WHAT TO DO: Print the listing below from its opening line through the line holding "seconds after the", both ends included.

DATA SEGMENT:

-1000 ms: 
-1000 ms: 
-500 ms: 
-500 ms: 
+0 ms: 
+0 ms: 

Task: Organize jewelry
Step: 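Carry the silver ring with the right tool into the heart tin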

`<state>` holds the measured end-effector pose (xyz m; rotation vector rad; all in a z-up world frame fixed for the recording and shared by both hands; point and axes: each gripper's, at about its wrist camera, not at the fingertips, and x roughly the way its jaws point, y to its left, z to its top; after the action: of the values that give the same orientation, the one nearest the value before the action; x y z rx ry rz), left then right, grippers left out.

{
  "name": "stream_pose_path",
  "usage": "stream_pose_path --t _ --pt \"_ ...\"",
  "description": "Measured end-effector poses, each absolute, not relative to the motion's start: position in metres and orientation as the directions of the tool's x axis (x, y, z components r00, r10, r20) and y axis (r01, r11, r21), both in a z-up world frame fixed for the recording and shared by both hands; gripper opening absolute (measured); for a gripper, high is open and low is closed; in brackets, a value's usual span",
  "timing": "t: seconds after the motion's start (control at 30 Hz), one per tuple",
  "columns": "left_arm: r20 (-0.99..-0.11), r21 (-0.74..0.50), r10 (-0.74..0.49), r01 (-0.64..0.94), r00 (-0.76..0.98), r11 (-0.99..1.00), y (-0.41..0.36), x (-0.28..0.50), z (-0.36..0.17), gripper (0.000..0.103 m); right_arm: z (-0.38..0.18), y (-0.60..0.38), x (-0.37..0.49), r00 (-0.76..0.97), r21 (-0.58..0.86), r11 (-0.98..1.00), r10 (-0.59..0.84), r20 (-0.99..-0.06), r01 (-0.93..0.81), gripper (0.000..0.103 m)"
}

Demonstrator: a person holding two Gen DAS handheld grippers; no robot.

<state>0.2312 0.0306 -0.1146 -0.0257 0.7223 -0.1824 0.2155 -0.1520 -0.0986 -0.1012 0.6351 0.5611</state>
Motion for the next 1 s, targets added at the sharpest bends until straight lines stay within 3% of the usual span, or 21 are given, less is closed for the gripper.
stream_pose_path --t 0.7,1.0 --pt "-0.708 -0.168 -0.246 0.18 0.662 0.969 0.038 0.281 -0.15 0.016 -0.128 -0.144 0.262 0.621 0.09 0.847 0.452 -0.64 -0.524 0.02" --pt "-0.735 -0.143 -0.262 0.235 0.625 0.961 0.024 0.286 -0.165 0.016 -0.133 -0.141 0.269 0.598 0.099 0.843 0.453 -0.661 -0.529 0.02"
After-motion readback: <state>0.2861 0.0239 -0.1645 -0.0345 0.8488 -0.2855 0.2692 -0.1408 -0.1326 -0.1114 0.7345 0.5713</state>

ANSWER TO THIS EXERCISE:
-1000 ms: 
-1000 ms: 
-500 ms: 
-500 ms: 
+0 ms: 
+0 ms: 

Task: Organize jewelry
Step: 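Carry the silver ring with the right tool into the heart tin
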
`<state>` holds the measured end-effector pose (xyz m; rotation vector rad; all in a z-up world frame fixed for the recording and shared by both hands; point and axes: each gripper's, at about its wrist camera, not at the fingertips, and x roughly the way its jaws point, y to its left, z to its top; after the action: of the values that give the same orientation, the one nearest the value before the action; x y z rx ry rz), left then right, grippers left out.

{
  "name": "stream_pose_path",
  "usage": "stream_pose_path --t _ --pt \"_ ...\"",
  "description": "Measured end-effector poses, each absolute, not relative to the motion's start: position in metres and orientation as the directions of the tool's x axis (x, y, z components r00, r10, r20) and y axis (r01, r11, r21), both in a z-up world frame fixed for the recording and shared by both hands; gripper opening absolute (measured); for a gripper, high is open and low is closed; in brackets, a value's usual span",
  "timing": "t: seconds after the motion's start (control at 30 Hz), one per tuple",

The exercise is complete with this answer.